Determining the number of real solutions to a system of polynomial equations is a challenging problem in symbolic and numeric computation [G-VRRT,St] with real world applications. Related questions include when a problem of enumerative geometry can have all real solutions [So97c] and when may a given physical system be controlled by real output feedback [By]. In May 1995, Boris Shapiro and Michael Shapiro communicated to the author (Frank Sottile) a remarkable conjecture connecting these three lines of inquiry. While this conjecture is false in the original generality, (see Section 5.i) there is very compelling evidence in support of a variant. This is described in some detail in the paper Real Schubert Calculus: Polynomial Systems and a Conjecture of Shapiro and Shapiro [So98].
This document supplements that paper. While you will find here a brief, self-contained description of the conjectures of Shapiro and Shapiro (and their relevance), the primary goal is to give additional background to the paper, some relevant web links, and present the computational evidence in more detail than was possible in the paper. This includes, as much as possible, documented programs in Maple, SINGULAR, and PHC, which may be run to verify some assertions in the paper, and help the interested reader get started on these explorations.
Real Schubert Calculus: Polynomial Systems and a Conjecture of Shapiro and Shapiro is a companion to a paper of Verschelde [V] which describes the mathematics involved in a spectacular computations he did to verify some instances of this conjecture. This document concentrates upon the polynomial systems and computational aspects of the conjecture.
That paper and these computations directly inspired a breakthrough in this area of real enumerative geometry.

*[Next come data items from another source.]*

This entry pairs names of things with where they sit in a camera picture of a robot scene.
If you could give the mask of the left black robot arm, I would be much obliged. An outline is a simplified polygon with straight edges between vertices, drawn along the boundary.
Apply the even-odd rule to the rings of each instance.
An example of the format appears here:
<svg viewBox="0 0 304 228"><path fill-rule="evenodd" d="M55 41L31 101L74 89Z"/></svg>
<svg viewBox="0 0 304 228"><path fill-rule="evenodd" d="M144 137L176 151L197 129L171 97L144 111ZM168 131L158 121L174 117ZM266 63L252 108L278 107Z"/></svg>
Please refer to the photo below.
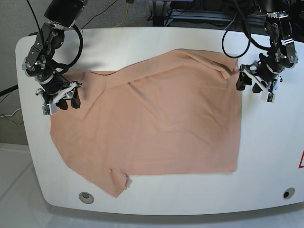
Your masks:
<svg viewBox="0 0 304 228"><path fill-rule="evenodd" d="M260 12L266 14L264 31L270 38L270 47L264 47L251 37L251 29L245 13L236 0L233 2L237 8L236 16L242 18L243 33L248 39L248 44L245 51L238 56L229 55L222 47L224 54L229 58L240 58L247 53L250 44L267 52L266 56L259 54L259 60L251 65L240 66L236 89L243 91L246 86L251 85L253 93L265 92L267 98L273 98L278 84L283 81L280 74L286 68L293 68L298 63L288 16L290 3L288 0L258 1Z"/></svg>

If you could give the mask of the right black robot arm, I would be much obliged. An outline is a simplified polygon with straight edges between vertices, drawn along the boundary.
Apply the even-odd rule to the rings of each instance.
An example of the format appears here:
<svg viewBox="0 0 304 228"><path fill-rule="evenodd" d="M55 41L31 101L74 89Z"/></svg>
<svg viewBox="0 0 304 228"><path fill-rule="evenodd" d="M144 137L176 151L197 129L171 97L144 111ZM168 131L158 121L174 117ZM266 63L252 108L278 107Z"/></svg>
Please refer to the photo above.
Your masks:
<svg viewBox="0 0 304 228"><path fill-rule="evenodd" d="M68 109L67 101L74 109L80 108L78 89L81 82L68 81L64 74L78 61L83 50L83 37L76 19L86 6L85 0L54 0L48 6L44 16L48 19L38 28L36 41L25 58L22 69L28 77L40 84L35 92L43 100L44 115L56 114L57 108ZM53 59L55 51L65 39L65 30L73 28L79 37L79 49L69 64L58 63Z"/></svg>

After the paper on Shapiro's conjecture [So98] was written, Sottile proved that for any enumerative problem involving linear subspaces satisfying special Schubert conditions, it is possible to choose real conditions so that all solutions are real [So99]. (A special Schubert condition is the condition that a p-plane meets another linear subspace with excess intersection.) It also holds for some problems of enumerating rational normal curves in a Grassmann variety [So00a], and for a large class of enumerative problems involving flag manifolds [So00b]. Even more recently, A. Gabrielov and A. Eremenko gave a proof of the conjecture of Shapiro and Shapiro for Grassmannians of 2-dimensioinal subspaces of a vector space [EG].